__Extracted data__:
+ + + + + + +
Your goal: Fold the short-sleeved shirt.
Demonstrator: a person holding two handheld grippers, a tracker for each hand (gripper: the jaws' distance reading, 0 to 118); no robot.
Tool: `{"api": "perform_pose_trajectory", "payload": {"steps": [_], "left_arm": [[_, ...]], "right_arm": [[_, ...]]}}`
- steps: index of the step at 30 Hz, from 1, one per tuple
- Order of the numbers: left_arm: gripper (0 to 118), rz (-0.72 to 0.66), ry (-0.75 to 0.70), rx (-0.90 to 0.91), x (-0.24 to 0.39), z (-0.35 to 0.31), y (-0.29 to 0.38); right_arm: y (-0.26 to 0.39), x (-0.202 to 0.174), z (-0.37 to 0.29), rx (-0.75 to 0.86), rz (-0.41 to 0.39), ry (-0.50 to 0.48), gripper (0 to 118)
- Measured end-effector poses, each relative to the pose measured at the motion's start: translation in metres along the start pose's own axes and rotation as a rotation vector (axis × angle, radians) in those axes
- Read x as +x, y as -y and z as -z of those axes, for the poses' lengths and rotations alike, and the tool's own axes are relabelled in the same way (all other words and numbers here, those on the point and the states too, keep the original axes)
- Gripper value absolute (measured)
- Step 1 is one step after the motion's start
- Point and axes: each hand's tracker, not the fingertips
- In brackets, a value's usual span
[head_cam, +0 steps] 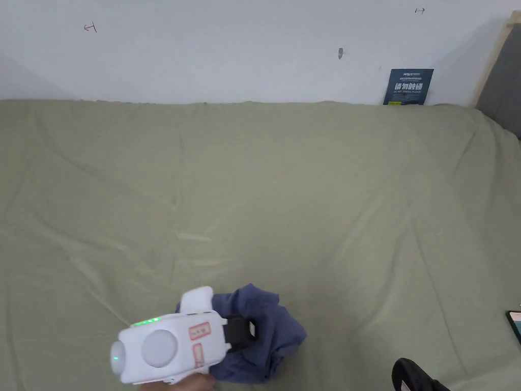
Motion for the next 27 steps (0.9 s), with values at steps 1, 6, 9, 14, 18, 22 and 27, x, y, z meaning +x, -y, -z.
{"api": "perform_pose_trajectory", "payload": {"steps": [1, 6, 9, 14, 18, 22, 27], "left_arm": [[19, 0.004, 0.023, -0.013, 0.004, 0.010, 0.004], [19, 0.044, 0.069, -0.041, 0.009, 0.044, 0.005], [19, 0.040, 0.074, -0.042, 0.006, 0.035, -0.001], [19, 0.111, 0.117, 0.047, -0.003, -0.043, 0.010], [19, 0.098, 0.104, 0.049, -0.034, -0.096, 0.020], [27, 0.077, 0.058, 0.082, -0.076, -0.121, 0.014], [88, -0.134, 0.165, 0.090, -0.132, -0.117, -0.001]], "right_arm": [[0.000, 0.001, -0.001, -0.002, -0.002, 0.004, 1], [-0.001, 0.008, -0.004, -0.014, 0.003, 0.017, 1], [0.001, 0.008, -0.002, -0.024, -0.002, 0.022, 1], [-0.003, 0.000, 0.018, -0.071, 0.013, -0.031, 1], [0.008, -0.002, 0.093, -0.336, 0.140, -0.263, 1], [0.035, -0.013, 0.191, -0.499, 0.183, -0.324, 1], [0.061, -0.001, 0.266, -0.639, 0.562, -0.540, 1]]}}
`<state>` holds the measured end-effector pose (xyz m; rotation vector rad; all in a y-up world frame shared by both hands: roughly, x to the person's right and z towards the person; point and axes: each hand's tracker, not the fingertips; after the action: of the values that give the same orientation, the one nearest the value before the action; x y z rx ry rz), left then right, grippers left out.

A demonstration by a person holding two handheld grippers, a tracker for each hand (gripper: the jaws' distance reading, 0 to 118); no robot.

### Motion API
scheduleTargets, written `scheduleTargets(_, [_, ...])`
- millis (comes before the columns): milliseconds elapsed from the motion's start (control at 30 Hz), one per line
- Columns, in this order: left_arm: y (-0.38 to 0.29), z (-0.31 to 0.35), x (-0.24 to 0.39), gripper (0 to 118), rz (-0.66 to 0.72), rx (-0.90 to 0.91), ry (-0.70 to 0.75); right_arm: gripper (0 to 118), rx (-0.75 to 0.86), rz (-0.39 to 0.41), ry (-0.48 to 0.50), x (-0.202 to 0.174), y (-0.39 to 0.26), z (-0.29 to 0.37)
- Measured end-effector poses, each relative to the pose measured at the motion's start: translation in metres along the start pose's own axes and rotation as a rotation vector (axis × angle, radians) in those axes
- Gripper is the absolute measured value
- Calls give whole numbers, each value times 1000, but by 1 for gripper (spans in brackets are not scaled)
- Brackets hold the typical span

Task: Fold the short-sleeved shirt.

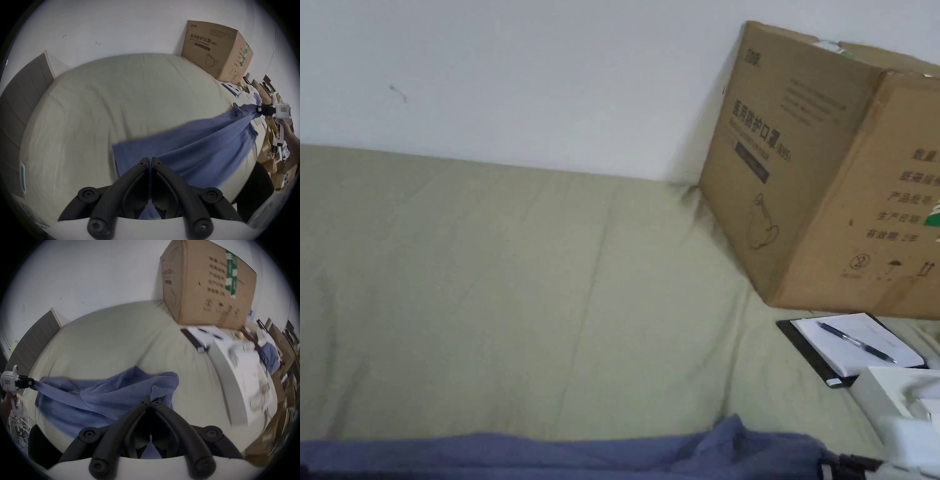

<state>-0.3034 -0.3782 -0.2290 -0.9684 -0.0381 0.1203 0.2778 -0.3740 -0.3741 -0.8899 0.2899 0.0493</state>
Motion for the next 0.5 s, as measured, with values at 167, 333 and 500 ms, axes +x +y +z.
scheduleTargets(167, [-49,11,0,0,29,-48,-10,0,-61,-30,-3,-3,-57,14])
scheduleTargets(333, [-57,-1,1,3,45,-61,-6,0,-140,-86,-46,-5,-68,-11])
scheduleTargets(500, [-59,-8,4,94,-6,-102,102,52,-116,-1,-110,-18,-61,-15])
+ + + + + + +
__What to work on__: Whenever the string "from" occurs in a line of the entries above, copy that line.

__Written answer__:
- steps: index of the step at 30 Hz, from 1, one per tuple
- millis (comes before the columns): milliseconds elapsed from the motion's start (control at 30 Hz), one per line

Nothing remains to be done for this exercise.